## What you will do:
From the entries below, copy every line where the string "midway" appears.

** The data follows **

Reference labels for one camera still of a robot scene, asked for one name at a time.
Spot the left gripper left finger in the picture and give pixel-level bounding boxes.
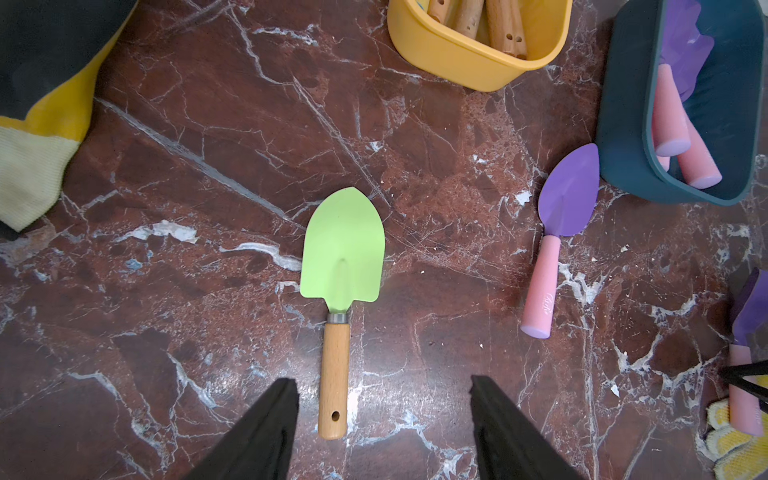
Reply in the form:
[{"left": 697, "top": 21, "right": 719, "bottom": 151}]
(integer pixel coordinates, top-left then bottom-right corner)
[{"left": 185, "top": 378, "right": 299, "bottom": 479}]

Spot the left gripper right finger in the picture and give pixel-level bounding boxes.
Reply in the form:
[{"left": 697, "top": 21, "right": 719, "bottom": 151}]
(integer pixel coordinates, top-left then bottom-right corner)
[{"left": 470, "top": 375, "right": 580, "bottom": 479}]

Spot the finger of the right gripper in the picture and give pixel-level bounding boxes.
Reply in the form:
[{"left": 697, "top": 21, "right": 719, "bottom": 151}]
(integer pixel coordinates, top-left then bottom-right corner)
[{"left": 719, "top": 360, "right": 768, "bottom": 413}]

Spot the purple shovel pink handle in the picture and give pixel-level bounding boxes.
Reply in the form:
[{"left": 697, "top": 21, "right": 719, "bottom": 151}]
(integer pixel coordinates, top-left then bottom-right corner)
[
  {"left": 729, "top": 268, "right": 767, "bottom": 437},
  {"left": 519, "top": 142, "right": 601, "bottom": 341},
  {"left": 656, "top": 155, "right": 670, "bottom": 172},
  {"left": 651, "top": 1, "right": 715, "bottom": 158},
  {"left": 677, "top": 118, "right": 723, "bottom": 190}
]

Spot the green shovel wooden handle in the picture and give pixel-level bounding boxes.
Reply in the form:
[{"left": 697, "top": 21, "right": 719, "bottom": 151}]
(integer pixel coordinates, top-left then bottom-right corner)
[
  {"left": 455, "top": 0, "right": 485, "bottom": 39},
  {"left": 486, "top": 0, "right": 528, "bottom": 60},
  {"left": 300, "top": 187, "right": 385, "bottom": 440},
  {"left": 427, "top": 0, "right": 451, "bottom": 25}
]

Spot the yellow plastic storage box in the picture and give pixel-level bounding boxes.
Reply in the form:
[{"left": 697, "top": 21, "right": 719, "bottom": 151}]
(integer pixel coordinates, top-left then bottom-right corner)
[{"left": 387, "top": 1, "right": 573, "bottom": 92}]

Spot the dark teal storage box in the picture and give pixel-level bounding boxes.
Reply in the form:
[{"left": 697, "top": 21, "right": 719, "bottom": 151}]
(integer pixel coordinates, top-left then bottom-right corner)
[{"left": 596, "top": 1, "right": 766, "bottom": 206}]

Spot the yellow dotted work glove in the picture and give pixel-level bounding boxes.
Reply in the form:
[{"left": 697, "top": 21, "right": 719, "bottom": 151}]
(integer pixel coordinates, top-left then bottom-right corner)
[{"left": 705, "top": 398, "right": 767, "bottom": 480}]

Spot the black and yellow glove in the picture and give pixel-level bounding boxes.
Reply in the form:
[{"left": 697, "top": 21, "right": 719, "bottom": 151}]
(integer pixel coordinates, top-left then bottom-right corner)
[{"left": 1, "top": 1, "right": 137, "bottom": 232}]

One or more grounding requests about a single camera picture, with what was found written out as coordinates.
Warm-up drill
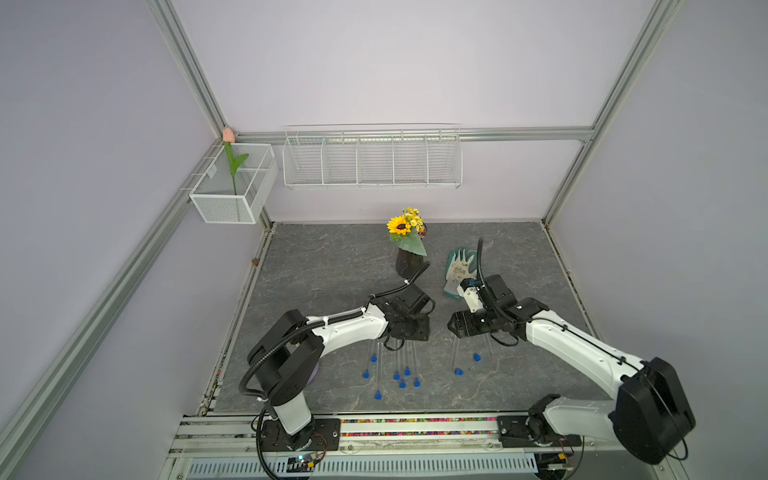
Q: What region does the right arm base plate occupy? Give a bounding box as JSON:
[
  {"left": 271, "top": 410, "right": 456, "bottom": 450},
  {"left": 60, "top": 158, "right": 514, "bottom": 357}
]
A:
[{"left": 497, "top": 414, "right": 583, "bottom": 448}]

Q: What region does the white mesh wall basket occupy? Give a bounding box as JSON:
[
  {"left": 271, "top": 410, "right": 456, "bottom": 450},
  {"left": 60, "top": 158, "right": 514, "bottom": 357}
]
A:
[{"left": 189, "top": 142, "right": 279, "bottom": 225}]

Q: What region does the white wire wall shelf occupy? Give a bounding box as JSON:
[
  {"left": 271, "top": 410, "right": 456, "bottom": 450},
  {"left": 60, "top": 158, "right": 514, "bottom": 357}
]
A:
[{"left": 283, "top": 124, "right": 464, "bottom": 189}]

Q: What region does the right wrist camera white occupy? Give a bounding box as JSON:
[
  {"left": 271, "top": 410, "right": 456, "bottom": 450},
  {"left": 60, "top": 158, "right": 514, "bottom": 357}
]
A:
[{"left": 457, "top": 285, "right": 485, "bottom": 313}]

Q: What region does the pink artificial tulip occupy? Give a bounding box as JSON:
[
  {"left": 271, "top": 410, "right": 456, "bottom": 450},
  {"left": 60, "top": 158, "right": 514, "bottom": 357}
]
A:
[{"left": 222, "top": 127, "right": 249, "bottom": 195}]

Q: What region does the white vented cable duct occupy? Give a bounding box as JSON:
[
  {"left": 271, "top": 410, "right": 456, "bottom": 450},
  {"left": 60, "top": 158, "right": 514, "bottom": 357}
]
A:
[{"left": 186, "top": 452, "right": 539, "bottom": 479}]

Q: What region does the green white work glove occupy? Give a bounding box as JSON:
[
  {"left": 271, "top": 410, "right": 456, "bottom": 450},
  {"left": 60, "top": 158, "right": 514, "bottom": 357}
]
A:
[{"left": 443, "top": 248, "right": 477, "bottom": 299}]

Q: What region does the green circuit board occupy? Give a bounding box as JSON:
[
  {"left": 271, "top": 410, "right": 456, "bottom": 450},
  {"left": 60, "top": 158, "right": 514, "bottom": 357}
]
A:
[{"left": 285, "top": 456, "right": 316, "bottom": 474}]

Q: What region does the dark glass flower vase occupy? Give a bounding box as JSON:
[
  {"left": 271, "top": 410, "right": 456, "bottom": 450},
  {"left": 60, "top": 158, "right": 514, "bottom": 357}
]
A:
[{"left": 395, "top": 249, "right": 424, "bottom": 279}]

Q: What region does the yellow sunflower bouquet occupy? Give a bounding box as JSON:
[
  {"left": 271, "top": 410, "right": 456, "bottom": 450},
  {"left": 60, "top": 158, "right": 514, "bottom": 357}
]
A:
[{"left": 386, "top": 207, "right": 427, "bottom": 257}]

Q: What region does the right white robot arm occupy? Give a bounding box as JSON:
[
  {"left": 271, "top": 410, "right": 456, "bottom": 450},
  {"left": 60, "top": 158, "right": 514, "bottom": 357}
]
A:
[{"left": 447, "top": 246, "right": 696, "bottom": 465}]

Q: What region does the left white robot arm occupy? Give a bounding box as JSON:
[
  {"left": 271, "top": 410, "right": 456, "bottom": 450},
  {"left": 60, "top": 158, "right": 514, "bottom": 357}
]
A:
[{"left": 238, "top": 262, "right": 435, "bottom": 436}]

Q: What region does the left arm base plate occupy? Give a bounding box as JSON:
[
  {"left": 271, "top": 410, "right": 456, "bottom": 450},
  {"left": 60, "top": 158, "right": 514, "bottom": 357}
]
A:
[{"left": 257, "top": 418, "right": 341, "bottom": 453}]

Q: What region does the clear test tube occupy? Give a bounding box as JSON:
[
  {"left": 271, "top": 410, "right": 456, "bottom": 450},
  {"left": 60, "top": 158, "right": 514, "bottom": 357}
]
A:
[{"left": 410, "top": 342, "right": 421, "bottom": 388}]

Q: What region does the purple scoop pink handle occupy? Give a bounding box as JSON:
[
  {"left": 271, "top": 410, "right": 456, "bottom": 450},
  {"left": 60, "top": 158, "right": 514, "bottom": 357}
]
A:
[{"left": 306, "top": 362, "right": 320, "bottom": 386}]

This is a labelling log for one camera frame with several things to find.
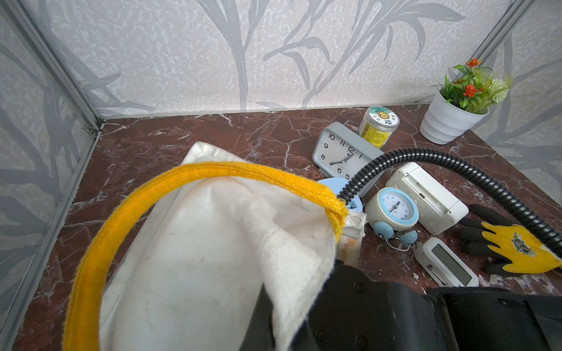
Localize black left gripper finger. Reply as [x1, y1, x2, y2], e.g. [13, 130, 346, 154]
[239, 285, 275, 351]

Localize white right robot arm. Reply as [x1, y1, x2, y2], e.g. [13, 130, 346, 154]
[291, 148, 561, 350]

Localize grey square alarm clock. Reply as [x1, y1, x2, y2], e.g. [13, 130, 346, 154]
[312, 122, 383, 184]

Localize light blue square clock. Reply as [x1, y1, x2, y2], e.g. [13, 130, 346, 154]
[318, 177, 363, 213]

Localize white digital LCD clock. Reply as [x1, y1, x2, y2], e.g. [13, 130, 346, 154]
[414, 238, 479, 288]

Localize yellow black work glove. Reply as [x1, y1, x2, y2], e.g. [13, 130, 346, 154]
[459, 204, 561, 276]

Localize white canvas bag yellow handles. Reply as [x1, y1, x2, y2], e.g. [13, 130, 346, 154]
[62, 142, 366, 350]

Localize white rectangular alarm clock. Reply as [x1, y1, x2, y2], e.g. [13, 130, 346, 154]
[386, 162, 469, 235]

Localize blue round alarm clock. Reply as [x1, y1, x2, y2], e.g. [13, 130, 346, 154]
[364, 187, 419, 252]

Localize aluminium cage frame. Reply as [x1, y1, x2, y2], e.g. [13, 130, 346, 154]
[1, 1, 509, 350]

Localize white potted artificial plant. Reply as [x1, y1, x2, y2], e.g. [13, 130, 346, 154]
[420, 58, 512, 145]

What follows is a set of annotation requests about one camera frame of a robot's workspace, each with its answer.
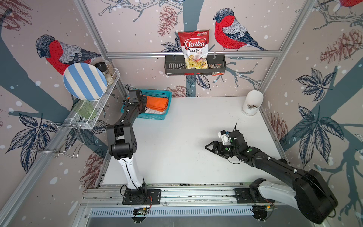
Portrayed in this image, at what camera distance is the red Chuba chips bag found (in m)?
0.81

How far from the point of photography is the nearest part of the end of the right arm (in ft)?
2.10

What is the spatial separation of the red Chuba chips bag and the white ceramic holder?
42 centimetres

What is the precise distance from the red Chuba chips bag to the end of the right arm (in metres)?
0.47

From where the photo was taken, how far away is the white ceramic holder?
103cm
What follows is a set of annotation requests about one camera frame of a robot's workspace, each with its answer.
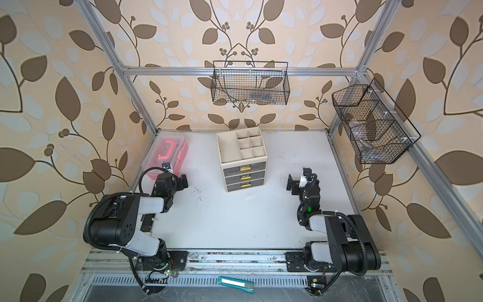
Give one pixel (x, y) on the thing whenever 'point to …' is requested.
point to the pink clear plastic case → (166, 147)
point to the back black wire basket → (250, 82)
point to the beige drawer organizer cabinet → (243, 156)
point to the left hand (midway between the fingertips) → (172, 175)
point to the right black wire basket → (378, 128)
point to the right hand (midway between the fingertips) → (300, 176)
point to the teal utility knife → (240, 284)
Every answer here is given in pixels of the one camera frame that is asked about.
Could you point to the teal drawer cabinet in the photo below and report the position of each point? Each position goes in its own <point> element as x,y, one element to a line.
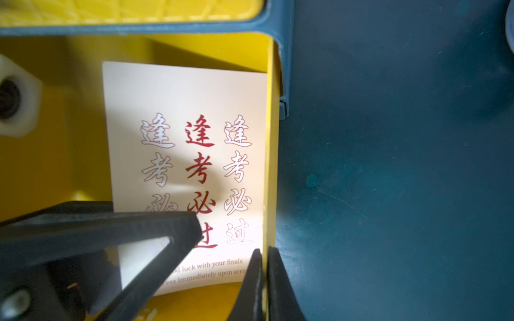
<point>276,20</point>

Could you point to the yellow drawer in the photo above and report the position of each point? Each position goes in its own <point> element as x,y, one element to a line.
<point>50,13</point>
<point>54,142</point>

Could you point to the light blue mug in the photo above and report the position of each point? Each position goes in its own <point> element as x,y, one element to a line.
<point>509,25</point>

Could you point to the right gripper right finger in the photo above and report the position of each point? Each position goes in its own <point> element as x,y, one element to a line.
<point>283,304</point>

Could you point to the beige postcard large red characters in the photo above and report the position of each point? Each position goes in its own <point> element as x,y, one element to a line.
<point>191,139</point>

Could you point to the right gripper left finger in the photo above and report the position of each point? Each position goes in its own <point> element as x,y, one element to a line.
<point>248,305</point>

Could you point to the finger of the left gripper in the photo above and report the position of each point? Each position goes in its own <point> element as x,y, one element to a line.
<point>55,262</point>

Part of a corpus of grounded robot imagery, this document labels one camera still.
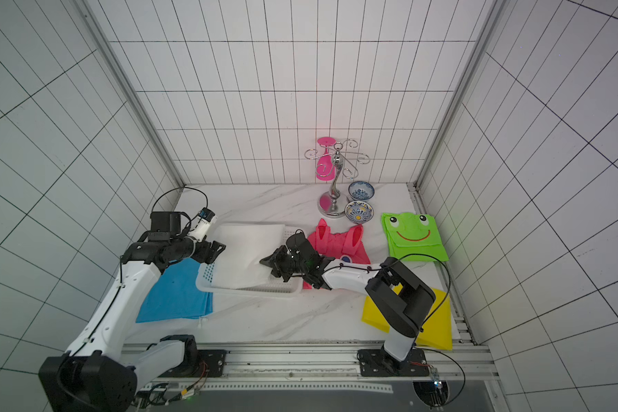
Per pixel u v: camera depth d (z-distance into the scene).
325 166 1.12
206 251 0.69
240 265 0.85
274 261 0.73
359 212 1.07
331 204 1.12
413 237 1.01
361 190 1.16
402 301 0.46
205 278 0.83
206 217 0.68
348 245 0.98
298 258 0.67
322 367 0.73
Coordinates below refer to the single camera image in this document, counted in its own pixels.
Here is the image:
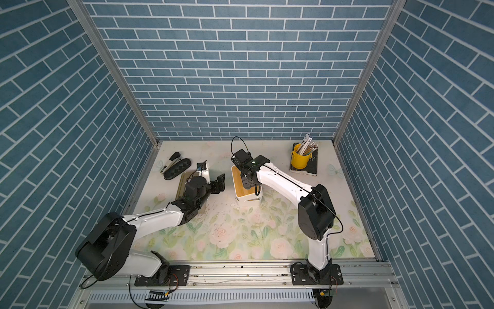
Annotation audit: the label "yellow pen cup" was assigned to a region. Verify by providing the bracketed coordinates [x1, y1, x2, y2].
[291, 144, 312, 170]

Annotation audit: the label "beige black stapler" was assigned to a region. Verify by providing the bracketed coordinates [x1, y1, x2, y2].
[160, 152, 181, 174]

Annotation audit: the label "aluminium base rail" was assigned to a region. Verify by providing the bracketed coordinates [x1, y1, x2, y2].
[69, 259, 408, 308]

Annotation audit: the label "beige tissue box base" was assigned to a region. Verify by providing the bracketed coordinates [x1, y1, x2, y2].
[175, 170, 201, 202]

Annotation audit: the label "white box wooden lid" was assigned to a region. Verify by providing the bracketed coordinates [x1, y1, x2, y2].
[231, 166, 262, 201]

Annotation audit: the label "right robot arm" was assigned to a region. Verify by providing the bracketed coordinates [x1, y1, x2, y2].
[231, 149, 343, 285]

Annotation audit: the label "black glasses case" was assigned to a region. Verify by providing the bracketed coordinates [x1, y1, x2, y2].
[163, 158, 192, 180]

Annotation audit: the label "white tissue box base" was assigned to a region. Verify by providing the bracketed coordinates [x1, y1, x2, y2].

** End of The data **

## Answer to this exercise:
point to the left hand (midway between the fingertips) → (172, 175)
point to the right hand (midway between the fingertips) → (300, 176)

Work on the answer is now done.